* Source data *
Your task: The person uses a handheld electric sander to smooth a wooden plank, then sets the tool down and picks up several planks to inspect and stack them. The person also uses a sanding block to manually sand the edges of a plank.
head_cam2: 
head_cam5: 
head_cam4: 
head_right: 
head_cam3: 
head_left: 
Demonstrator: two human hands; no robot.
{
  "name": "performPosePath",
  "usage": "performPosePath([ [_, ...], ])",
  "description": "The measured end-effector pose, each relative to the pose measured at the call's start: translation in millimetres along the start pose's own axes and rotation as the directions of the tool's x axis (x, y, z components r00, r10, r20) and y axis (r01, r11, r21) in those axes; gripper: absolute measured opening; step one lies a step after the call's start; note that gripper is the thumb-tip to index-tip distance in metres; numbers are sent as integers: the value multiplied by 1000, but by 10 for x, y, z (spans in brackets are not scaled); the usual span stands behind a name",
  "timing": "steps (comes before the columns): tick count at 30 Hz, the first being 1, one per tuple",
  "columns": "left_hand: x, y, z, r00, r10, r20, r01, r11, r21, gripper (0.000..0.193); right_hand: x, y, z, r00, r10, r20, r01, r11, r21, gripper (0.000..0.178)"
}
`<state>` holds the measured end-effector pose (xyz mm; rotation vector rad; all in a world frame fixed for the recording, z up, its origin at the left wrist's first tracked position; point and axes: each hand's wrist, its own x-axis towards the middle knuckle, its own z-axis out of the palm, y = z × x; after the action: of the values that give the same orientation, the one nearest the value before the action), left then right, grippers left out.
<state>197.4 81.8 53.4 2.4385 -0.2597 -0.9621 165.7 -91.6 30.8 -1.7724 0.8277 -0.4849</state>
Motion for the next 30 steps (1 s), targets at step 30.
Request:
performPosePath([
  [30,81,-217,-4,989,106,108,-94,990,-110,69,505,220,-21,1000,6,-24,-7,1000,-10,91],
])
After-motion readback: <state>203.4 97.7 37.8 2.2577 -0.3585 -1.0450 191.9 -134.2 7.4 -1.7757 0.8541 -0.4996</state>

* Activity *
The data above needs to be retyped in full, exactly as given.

* Exercise answer *
Your task: The person uses a handheld electric sander to smooth a wooden plank, then sets the tool down and picks up several planks to inspect and stack them. The person also uses a sanding block to manually sand the edges of a plank.
head_cam2: 
head_cam5: 
head_cam4: 
head_right: 
head_cam3: 
head_left: 
Demonstrator: two human hands; no robot.
{
  "name": "performPosePath",
  "usage": "performPosePath([ [_, ...], ])",
  "description": "The measured end-effector pose, each relative to the pose measured at the call's start: translation in millimetres along the start pose's own axes and rotation as the directions of the tool's x axis (x, y, z components r00, r10, r20) and y axis (r01, r11, r21) in those axes; gripper: absolute measured opening; step one lies a step after the call's start; note that gripper is the thumb-tip to index-tip distance in metres; numbers are sent as integers: the value multiplied by 1000, but by 10 for x, y, z (spans in brackets are not scaled); the usual span stands behind a name",
  "timing": "steps (comes before the columns): tick count at 30 Hz, the first being 1, one per tuple",
  "columns": "left_hand: x, y, z, r00, r10, r20, r01, r11, r21, gripper (0.000..0.193); right_hand: x, y, z, r00, r10, r20, r01, r11, r21, gripper (0.000..0.178)"
}
`<state>` holds the measured end-effector pose (xyz mm; rotation vector rad; all in a world frame fixed for the recording, z up, its origin at the left wrist's first tracked position; point and axes: each hand's wrist, its own x-axis towards the middle knuckle, its own z-axis out of the palm, y = z × x; after the action: of the values that give the same orientation, the one nearest the value before the action), left then right, grippers left out.
<state>197.4 81.8 53.4 2.4385 -0.2597 -0.9621 165.7 -91.6 30.8 -1.7724 0.8277 -0.4849</state>
Motion for the next 30 steps (1 s), targets at step 30.
Request:
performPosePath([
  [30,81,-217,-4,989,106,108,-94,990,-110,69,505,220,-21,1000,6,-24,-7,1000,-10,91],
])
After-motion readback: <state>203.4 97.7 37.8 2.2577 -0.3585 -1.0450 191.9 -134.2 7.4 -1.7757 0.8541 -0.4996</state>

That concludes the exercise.